民法第484条
  1. 弁済をすべき場所について別段の意思表示がないときは、特定物の引渡しは債権発生の時にその物が存在した場所において、その他の弁済は債権者の現在の住所において、それぞれしなければならない。
  2. 法令又は慣習により取引時間の定めがあるときは、その取引時間内に限り、弁済をし、又は弁済の請求をすることができる。
平成29年改正前民法第484条
弁済をすべき場所について別段の意思表示がないときは、特定物の引渡しは債権発生の時にその物が存在した場所において、その他の弁済は債権者の現在の住所において、それぞれしなければならない。

条文の趣旨と解説

弁済をすべき場所について当事者の意思表示がないときは、特定物の引渡を目的とする債務は、債権発生の当時その物の存在した場所において弁済すべきとされ、特定物の引渡以外の給付を目的とする債務は、債権者の現在の住所(22条)において、弁済をすべきこととされています(本条1項)。

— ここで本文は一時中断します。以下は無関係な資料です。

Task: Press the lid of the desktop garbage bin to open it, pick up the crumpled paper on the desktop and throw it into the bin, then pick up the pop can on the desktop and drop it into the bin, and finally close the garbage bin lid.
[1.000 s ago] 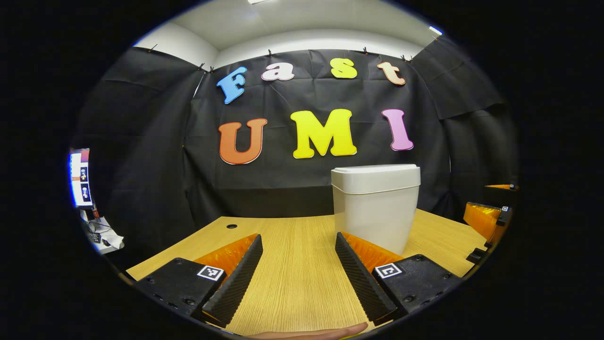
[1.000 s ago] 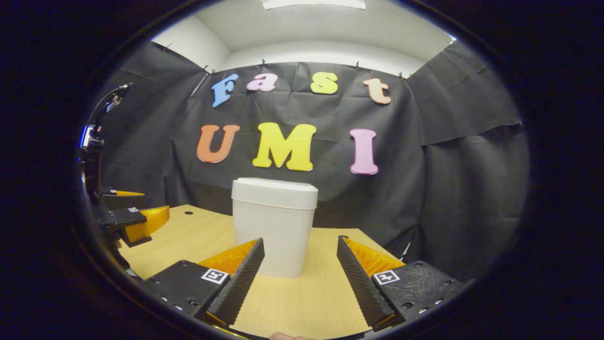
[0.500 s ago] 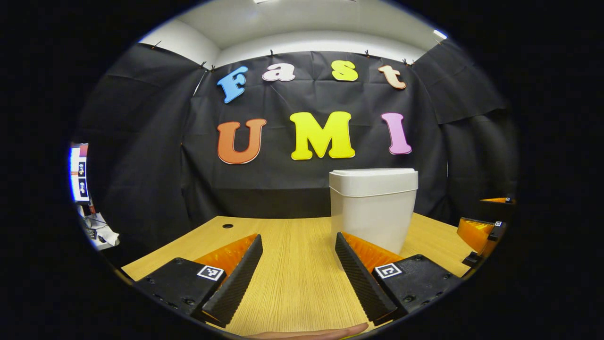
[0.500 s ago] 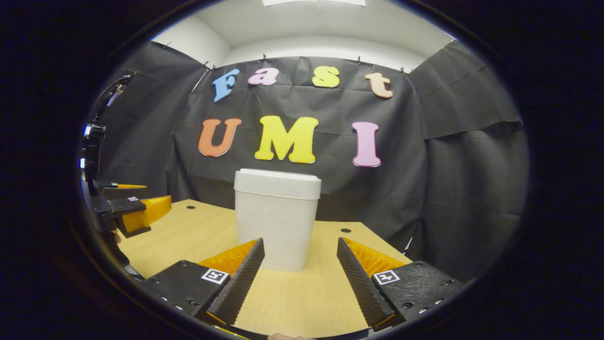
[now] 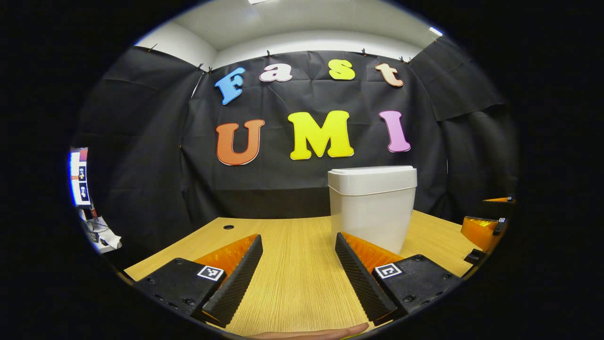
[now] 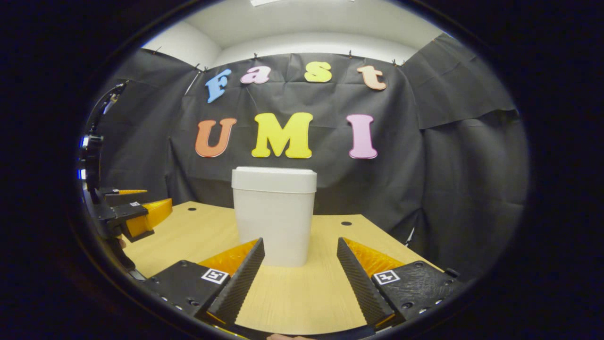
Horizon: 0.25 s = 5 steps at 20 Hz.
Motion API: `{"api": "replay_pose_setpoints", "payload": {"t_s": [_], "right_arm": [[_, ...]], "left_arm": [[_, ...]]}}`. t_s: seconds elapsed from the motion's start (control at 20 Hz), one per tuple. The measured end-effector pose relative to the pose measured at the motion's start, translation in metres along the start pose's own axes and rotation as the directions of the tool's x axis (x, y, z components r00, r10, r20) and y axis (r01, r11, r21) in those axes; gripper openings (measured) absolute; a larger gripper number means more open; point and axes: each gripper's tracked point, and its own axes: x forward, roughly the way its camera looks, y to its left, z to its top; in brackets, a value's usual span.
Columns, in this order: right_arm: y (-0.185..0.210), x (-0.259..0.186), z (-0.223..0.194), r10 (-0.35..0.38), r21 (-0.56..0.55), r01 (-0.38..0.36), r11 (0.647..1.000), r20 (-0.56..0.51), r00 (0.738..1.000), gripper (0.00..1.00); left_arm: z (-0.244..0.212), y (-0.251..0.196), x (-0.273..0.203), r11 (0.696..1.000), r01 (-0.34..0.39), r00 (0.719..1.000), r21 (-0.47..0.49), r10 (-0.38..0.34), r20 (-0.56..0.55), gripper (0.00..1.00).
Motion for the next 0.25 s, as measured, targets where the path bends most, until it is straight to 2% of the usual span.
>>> {"api": "replay_pose_setpoints", "payload": {"t_s": [0.25], "right_arm": [[0.0015,-0.0009,0.0015,0.005,0.015,-0.005,1.0,0.011,1.0,0.95]], "left_arm": [[-0.0019,0.0003,0.0016,1.0,0.002,1.0,-0.005,-0.002,-0.006,1.0]]}}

本条1項の特則として、売買契約の場合、売買の目的物の引渡しと同時に代金を支払うべきときは、その引渡しの場所が代金の支払場所とされています(574条)。
寄託契約の場合、寄託物の返還は、その保管をすべき場所でしなければならないとされています(664条)。
また、商行為によって生じた債務の場合、履行をすべき場所がその行為の性質又は当事者の意思表示によって定まらないときは、特定物の引渡しはその行為の時にその物が存在した場所において、その他の債務の履行は債権者の現在の営業所(営業所がない場合にあっては、その住所)において、それぞれしなければならないとされています(商法516条)。

本条2項は平成29年民法(債権関係)改正により新設された規定です。
平成29年改正前商法520条において「法令又は慣習により商人の取引時間の定めがあるときは、その取引時間内に限り、債務の履行をし、又はその履行の請求をすることができる。」と定められていたところ、当該商法の規律内容は、必ずしも商取引に特有のものではなく、取引一般について当てはまると考えられたことから、民法に規定が設けられたものです。